Given records below:
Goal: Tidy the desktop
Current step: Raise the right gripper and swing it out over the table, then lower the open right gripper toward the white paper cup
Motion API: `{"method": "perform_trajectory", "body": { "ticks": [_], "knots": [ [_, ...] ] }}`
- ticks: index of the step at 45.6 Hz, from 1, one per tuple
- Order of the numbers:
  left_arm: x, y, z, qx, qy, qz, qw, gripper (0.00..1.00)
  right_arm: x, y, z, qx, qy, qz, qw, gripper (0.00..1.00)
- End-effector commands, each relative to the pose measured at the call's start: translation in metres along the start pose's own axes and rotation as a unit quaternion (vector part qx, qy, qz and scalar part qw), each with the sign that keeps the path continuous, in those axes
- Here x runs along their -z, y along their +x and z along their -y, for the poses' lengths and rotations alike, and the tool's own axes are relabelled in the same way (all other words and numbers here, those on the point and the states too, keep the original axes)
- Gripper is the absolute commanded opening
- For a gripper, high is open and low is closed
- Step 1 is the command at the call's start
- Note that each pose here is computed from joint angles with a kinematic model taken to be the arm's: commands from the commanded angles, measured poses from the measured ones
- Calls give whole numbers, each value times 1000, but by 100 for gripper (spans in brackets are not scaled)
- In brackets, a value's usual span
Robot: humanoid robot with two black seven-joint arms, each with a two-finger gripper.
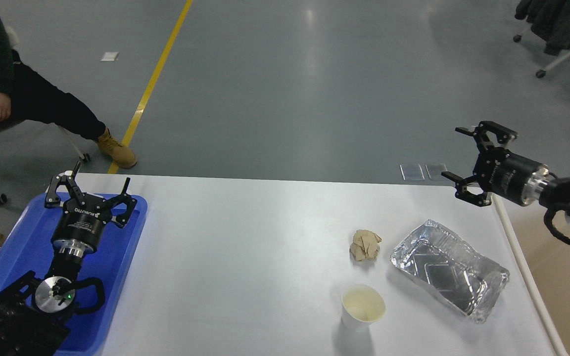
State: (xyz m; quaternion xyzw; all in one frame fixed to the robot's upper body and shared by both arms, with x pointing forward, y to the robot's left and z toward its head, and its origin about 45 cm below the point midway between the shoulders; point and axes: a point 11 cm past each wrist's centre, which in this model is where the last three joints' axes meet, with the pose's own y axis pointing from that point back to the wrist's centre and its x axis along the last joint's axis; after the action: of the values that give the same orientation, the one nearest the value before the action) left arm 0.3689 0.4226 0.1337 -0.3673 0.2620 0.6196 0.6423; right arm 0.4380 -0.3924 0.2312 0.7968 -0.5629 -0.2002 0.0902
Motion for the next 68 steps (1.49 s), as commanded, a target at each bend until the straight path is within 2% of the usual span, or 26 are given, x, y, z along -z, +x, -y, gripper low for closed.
{"method": "perform_trajectory", "body": {
  "ticks": [1,13,29,38,49,60,68],
  "knots": [
    [0,0,0,0,0,1,1000,99,36,10,-20,-7,-54,-123,991,100],
    [-1,0,0,0,-1,0,1000,99,64,3,-29,12,-119,-302,946,100],
    [-1,0,0,1,-1,0,1000,99,90,-23,-60,55,-227,-476,848,100],
    [-1,0,0,1,-1,0,1000,99,94,-80,-67,126,-264,-550,782,100],
    [-1,0,0,1,-1,0,1000,99,91,-123,-82,172,-323,-614,699,100],
    [-1,0,0,1,-1,0,1000,99,85,-167,-88,236,-346,-634,650,100],
    [0,0,0,0,0,0,1000,99,79,-195,-79,257,-354,-651,620,100]
  ]
}}
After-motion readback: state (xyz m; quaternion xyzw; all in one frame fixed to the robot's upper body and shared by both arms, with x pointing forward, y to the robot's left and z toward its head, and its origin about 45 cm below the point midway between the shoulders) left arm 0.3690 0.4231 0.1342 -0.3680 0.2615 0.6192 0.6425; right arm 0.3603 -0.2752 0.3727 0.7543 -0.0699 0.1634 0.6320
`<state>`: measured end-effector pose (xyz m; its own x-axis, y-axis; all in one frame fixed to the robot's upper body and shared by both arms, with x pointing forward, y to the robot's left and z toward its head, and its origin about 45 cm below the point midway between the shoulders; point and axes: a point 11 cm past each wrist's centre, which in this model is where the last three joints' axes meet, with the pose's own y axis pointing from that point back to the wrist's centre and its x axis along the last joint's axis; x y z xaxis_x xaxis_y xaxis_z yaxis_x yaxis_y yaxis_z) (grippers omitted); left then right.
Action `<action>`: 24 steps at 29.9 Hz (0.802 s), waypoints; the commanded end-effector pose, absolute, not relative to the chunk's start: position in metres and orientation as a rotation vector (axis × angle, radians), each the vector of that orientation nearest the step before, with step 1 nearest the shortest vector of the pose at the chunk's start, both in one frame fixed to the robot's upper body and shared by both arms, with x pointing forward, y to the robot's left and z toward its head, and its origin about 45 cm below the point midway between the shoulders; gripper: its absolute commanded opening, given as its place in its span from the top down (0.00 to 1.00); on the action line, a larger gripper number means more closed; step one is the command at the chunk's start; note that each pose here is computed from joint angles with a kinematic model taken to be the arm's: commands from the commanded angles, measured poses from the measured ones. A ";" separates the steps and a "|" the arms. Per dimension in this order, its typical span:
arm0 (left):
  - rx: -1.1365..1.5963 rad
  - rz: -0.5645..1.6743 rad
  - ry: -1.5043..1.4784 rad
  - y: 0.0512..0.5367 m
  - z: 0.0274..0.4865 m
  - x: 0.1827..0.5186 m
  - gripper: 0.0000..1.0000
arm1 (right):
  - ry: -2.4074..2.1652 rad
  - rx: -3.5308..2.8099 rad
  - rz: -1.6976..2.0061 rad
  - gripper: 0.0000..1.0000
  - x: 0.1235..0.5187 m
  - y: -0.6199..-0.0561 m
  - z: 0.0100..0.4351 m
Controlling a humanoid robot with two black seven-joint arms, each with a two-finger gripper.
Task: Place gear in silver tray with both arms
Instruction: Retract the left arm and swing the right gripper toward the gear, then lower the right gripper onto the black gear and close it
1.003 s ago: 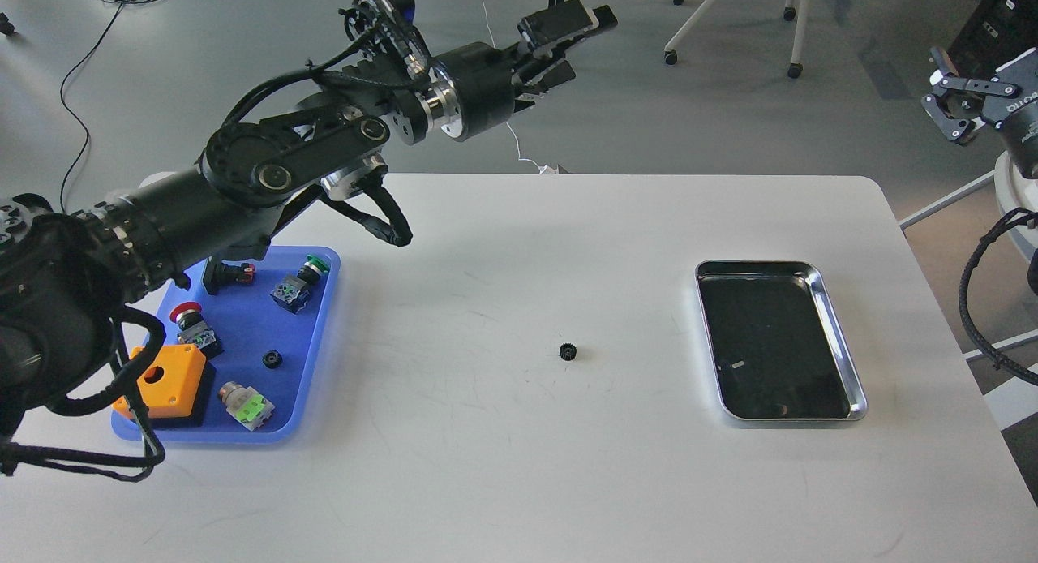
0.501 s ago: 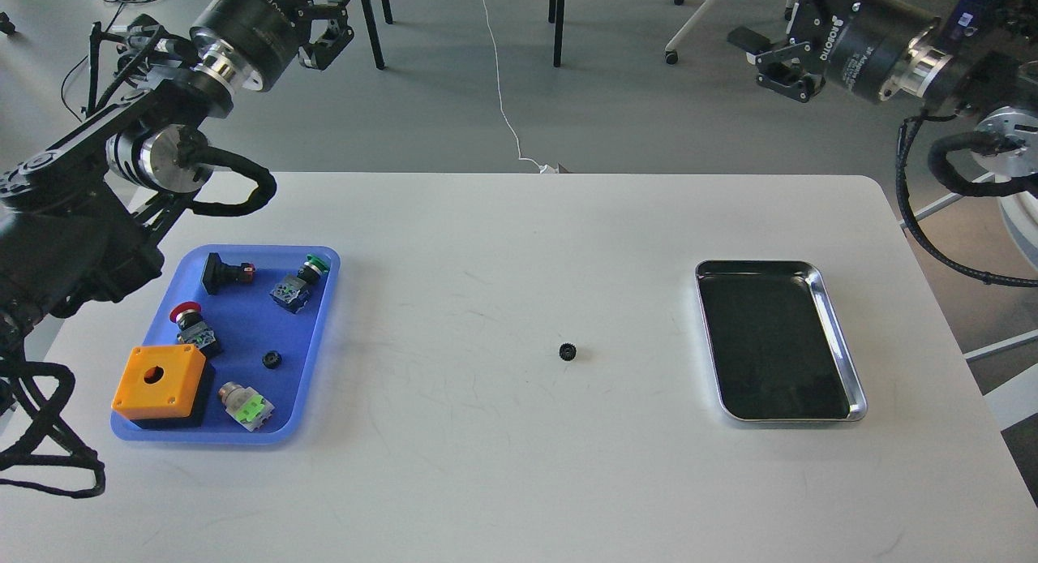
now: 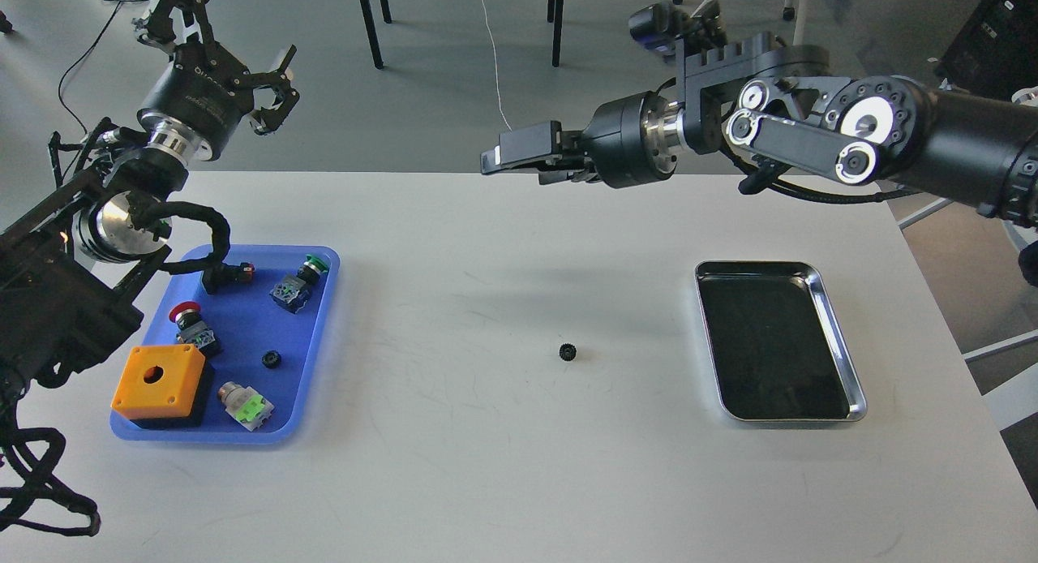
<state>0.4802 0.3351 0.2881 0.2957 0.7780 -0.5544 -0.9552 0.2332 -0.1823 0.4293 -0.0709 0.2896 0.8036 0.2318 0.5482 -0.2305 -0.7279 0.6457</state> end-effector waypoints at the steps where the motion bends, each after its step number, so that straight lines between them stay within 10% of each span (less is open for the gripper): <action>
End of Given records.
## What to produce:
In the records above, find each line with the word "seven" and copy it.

## Solved exercise:
Robot: humanoid robot with two black seven-joint arms, each with a two-finger gripper.
Controlling a humanoid robot with two black seven-joint arms, each with a two-finger gripper.

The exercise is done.